The technology world has been inundated with stories of hackers, hacktivists, and high profile arrests. One potential benefit from all of this is heightened awareness. There should be no CEO or CTO who is not aware of these attacks and the accompanying damage they have caused. Awareness of these issues is at an all-time high. That being said, awareness is only the first step to being secure; implementing an improved security plan is the necessary follow-up. A recent New York Times article highlights the emergence and potential benefit of these attacks, saying “The Stratfor hack, in which Anonymous claimed to have joined forces with WikiLeaks, drove home a clear lesson about the era of ubiquitous “hactivism,” or hacking as a form of protest [to] raise the alarm about the unguarded state of corporate computer systems.” The article discusses weaknesses in security plans, highlighting that “the Anonymous break-ins take advantage of gaping computer holes and gullible human beings. They persuade company employees — one is all it takes — to click on rogue Web sites or divulge a confidential piece of information, in an exercise known as social engineering.” It is important not to forget the human component required in a successful security protection plan.

 “Anonymous is a wake-up call,” said Roger Cressey, senior vice president of Booz Allen Hamilton, “any company that is patting themselves on the back and saying that they’re not a target or not susceptible to attack is in complete and utter denial.”

2012 Carnegie Mellon CyLab Governance survey

Recent survey results from a Carnegie Mellon study indicate that one of the most important advance findings is that boards and senior management still are not engaging in key oversight activities, such as setting top-level policies and reviews of privacy and security budgets to help protect against breaches and mitigate financial losses. There is no better time for senior management and decision makers to re-examine security procedures and processes than now.
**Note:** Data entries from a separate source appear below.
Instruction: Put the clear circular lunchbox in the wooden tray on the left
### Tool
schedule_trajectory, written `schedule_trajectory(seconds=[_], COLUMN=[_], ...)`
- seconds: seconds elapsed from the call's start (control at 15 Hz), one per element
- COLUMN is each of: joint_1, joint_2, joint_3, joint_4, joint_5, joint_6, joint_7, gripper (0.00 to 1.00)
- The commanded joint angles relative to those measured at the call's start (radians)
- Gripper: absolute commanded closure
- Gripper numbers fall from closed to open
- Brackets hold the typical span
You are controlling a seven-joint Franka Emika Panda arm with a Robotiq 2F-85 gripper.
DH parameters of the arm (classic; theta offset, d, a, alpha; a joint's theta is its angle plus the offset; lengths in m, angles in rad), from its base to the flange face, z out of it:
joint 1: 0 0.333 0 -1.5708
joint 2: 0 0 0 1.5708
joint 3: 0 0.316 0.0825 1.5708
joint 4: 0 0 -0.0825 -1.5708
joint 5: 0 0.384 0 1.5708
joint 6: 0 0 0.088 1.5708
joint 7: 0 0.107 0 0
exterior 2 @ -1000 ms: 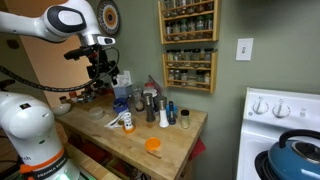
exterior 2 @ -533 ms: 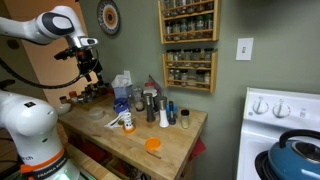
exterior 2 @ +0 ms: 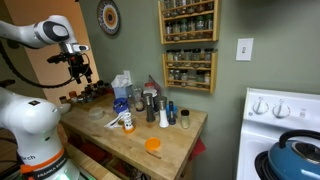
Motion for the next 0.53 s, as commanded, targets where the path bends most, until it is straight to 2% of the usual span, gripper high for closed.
schedule_trajectory(seconds=[0.0,0.07,0.13,0.27,0.47], joint_1=[0.014,0.029,0.018,0.036,0.051], joint_2=[0.006,0.042,0.08,0.151,0.278], joint_3=[-0.014,-0.014,0.031,0.063,0.113], joint_4=[0.003,-0.006,-0.026,-0.052,-0.078], joint_5=[-0.009,0.046,0.056,0.106,0.101], joint_6=[-0.001,0.057,0.147,0.294,0.479], joint_7=[0.007,0.019,0.081,0.121,0.181], gripper=[0.0,0.0,0.0,0.0,0.0])
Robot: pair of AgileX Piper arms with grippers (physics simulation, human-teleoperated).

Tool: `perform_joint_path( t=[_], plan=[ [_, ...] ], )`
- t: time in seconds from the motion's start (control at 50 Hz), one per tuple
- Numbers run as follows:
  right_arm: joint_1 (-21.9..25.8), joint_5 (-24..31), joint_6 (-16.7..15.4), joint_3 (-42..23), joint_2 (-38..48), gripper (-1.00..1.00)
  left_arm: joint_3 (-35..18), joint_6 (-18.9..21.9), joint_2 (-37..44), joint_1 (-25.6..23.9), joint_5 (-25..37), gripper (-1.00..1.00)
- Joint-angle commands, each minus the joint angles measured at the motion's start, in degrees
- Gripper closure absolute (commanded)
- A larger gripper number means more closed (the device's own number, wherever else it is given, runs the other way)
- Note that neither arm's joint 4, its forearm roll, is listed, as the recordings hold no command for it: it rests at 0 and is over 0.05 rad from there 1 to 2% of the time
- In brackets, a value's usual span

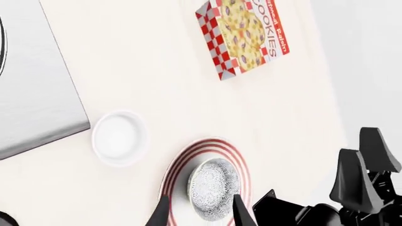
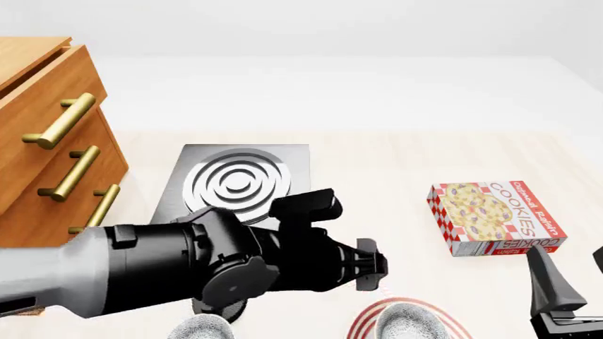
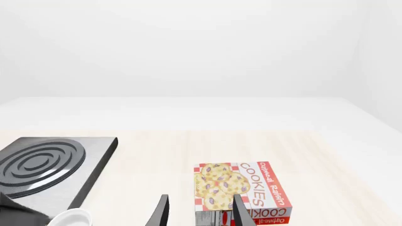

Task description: Pick the akita bowl on the wooden cabinet and place it on the plate.

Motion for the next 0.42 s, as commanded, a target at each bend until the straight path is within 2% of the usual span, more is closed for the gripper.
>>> perform_joint_path(
  t=[0.02, 0.42],
  plan=[
    [-0.01, -0.05, -0.02, 0.00, 0.05, -1.00, 1.73, 0.78, -5.47, 2.66, 1.30, -1.00],
    [-0.01, -0.53, -0.04, 0.07, 0.46, -1.00, 3.87, -0.42, -10.79, 5.68, 1.57, -1.00]
  ],
)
Furthermore, Brian Fitzgerald, Vice President of Marketing for RSA states “The models for creating, delivering and managing IT services are in a state of transformation driven by virtualization, cloud computing, the hyper-connectivity of people and organizations, and the emergence of a new class of ‘big data’ applications. With the convergence of these trends amid an increasingly complex compliance and threat landscape, executives and boards must be actively engaged in ensuring their organizations are addressing these risks while reaping the benefits of next generation IT.”

Study Recommendations:

To help company boards improve corporate governance of privacy and security, the advance findings of the research included recommendations for organizations to undertake key governance activities, such as:

• Establish the “tone from the top” for privacy and security through top-level policies.
• Review roles and responsibilities for privacy and security and ensure they are assigned to qualified full-time senior level professionals and that risk and accountability are shared throughout the organization.
• Ensure regular information flows to senior management and boards on privacy and security risks, including cyber incidents and breaches.
• Review annual IT budgets for privacy and security, separate from the CIO’s budget.
• Conduct annual reviews of the enterprise security program and effectiveness of controls, review the findings, and ensure gaps and deficiencies are addressed.
• Evaluate the adequacy of cyber insurance coverage against the organization’s risk profile.